TED stands for Technology, Entertainment, and Design, and it’s a very specific brand that has been spreading itself globally with enormous success, especially during the past 8 years (it actually started back in the 1980s). The x after TEDx indicates that it is an independently organized event, licensing the format and reputation of the main TED organization, which is centered in the U.S. Former WIRED magazine publisher Chris Anderson took the helm of it in the early 2000s and absorbed it within his not-for-profit foundation. Their motto is “ideas worth spreading,” and you can find hundreds of their Talks online, free to watch, and many are indeed brilliant. That said, you won’t hear a lot anti-capitalist rhetoric or thinking at a TED conference. In general, they are fellow travellers of Stewart Brand and his early 1970s Whole Earth Catalog, followed by the new computer culture that accelerated in the 1980s after the emergence of the personal computer. Ideologically they share a belief that the gray bureaucracies of government and old-school corporate giants are the problem (on their website they advertise that the TED Talks are “untainted by corporate influence”), but the answer lies in independent entrepreneurialism rather than in any kind of social or collective action. Brilliant investors and inventors will continually produce technological breakthroughs that will solve the problems humanity and the planet face. (Fred Turner’s fantastic history of this is in “From Counterculture to Cyberculture: Steward Brand, the Whole Earth Network and the Rise of Digital Milleniallism”” highly recommended!)

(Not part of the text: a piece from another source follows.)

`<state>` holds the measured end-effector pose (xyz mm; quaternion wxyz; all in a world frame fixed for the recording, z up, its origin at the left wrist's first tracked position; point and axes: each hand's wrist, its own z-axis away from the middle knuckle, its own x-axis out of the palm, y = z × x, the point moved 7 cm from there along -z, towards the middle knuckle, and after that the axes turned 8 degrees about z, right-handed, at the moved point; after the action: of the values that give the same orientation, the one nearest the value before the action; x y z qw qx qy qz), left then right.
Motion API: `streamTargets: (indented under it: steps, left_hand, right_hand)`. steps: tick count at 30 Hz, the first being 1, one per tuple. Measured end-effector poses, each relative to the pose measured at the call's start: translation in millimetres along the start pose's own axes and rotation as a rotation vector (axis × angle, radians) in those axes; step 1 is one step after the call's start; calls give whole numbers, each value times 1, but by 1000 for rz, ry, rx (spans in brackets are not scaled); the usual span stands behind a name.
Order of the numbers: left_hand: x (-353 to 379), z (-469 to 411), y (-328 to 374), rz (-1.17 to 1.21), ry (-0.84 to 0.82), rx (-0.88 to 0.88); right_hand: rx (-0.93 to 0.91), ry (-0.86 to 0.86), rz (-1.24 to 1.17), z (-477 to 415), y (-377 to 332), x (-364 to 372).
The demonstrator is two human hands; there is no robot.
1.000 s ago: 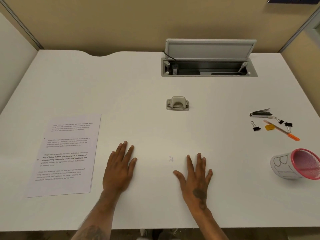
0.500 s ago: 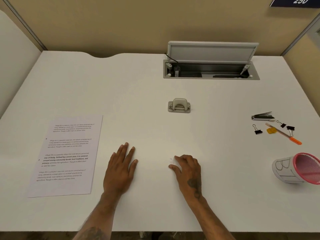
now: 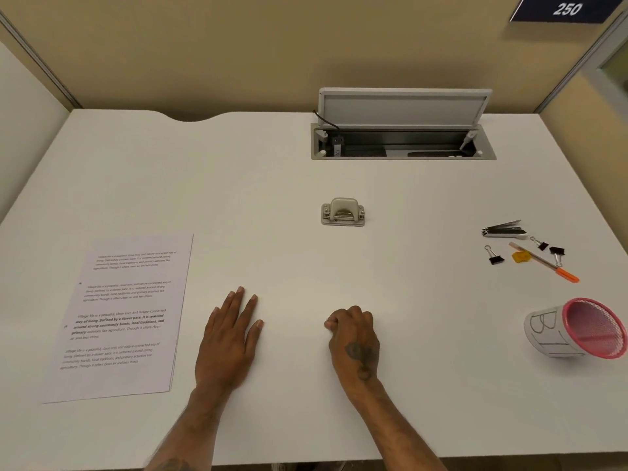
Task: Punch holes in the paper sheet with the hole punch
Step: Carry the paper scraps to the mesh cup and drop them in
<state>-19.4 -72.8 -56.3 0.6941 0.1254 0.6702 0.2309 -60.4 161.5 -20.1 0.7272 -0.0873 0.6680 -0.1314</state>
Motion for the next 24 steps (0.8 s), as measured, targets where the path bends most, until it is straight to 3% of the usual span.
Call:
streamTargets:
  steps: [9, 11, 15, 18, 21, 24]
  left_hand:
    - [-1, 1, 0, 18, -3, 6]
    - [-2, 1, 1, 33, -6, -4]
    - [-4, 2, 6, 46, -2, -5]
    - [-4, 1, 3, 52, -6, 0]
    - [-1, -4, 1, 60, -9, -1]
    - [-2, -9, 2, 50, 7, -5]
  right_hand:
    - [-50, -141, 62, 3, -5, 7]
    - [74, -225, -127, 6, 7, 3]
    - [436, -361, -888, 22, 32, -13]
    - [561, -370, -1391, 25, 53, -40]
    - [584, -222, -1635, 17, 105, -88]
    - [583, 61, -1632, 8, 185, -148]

This TEDx event drank deeply from this long-running river of self-congratulatory entrepreneurialism. Let’s face it, the past thirty years has been a long nightmare (for people like me) of triumphant business ideology, and the folks at WIRED magazine, the Long Now Foundation (Brand and Kevin Kelley’s thinktank) and other quasi-libertarian tech culture types have been an important wing of that, complementing the straight-forward glorification of wealth and greed as pushed by Reagan, Bush, Wall Street, et al.
I saved a grouping of TEDx speakers for my last entry. These contributors include some of the people I made great friends with, but also represent the cutting edge of modern capitalism, in terms of their use of games, business, participation, and crowd-sourcing. I’ve been saying for the past couple of years, “better is better than worse,” and many of the efforts described here are bettering things in their own ways. But I’m interested in the way they also begin a process of renovating capitalism, of advancing this crazy, exploitative system’s capacity to capture new activities, new ways of thinking, and channel them back into the typical forms of products and commodities, markets, wage-labor, and monetary relations.
Rafael Kenski gave a presentation that revolved around the Portuguese word “Divertaçao,” which is usually translated as “fun.” He described a variety of multimedia projects and games, highlighting the successful ones for their ability to attract participants by being fun to use. In some basic way this parallels my own political thinking for the past years: that a politics of sacrifice and suffering is a dead-end. We need a political practice that is enjoyable in itself, and creates a contagious attraction through the pleasure of participation. Interestingly, this is what a lot of game-designers are trying to do too, but not to overthrow capitalism, but to bind us more tightly to it.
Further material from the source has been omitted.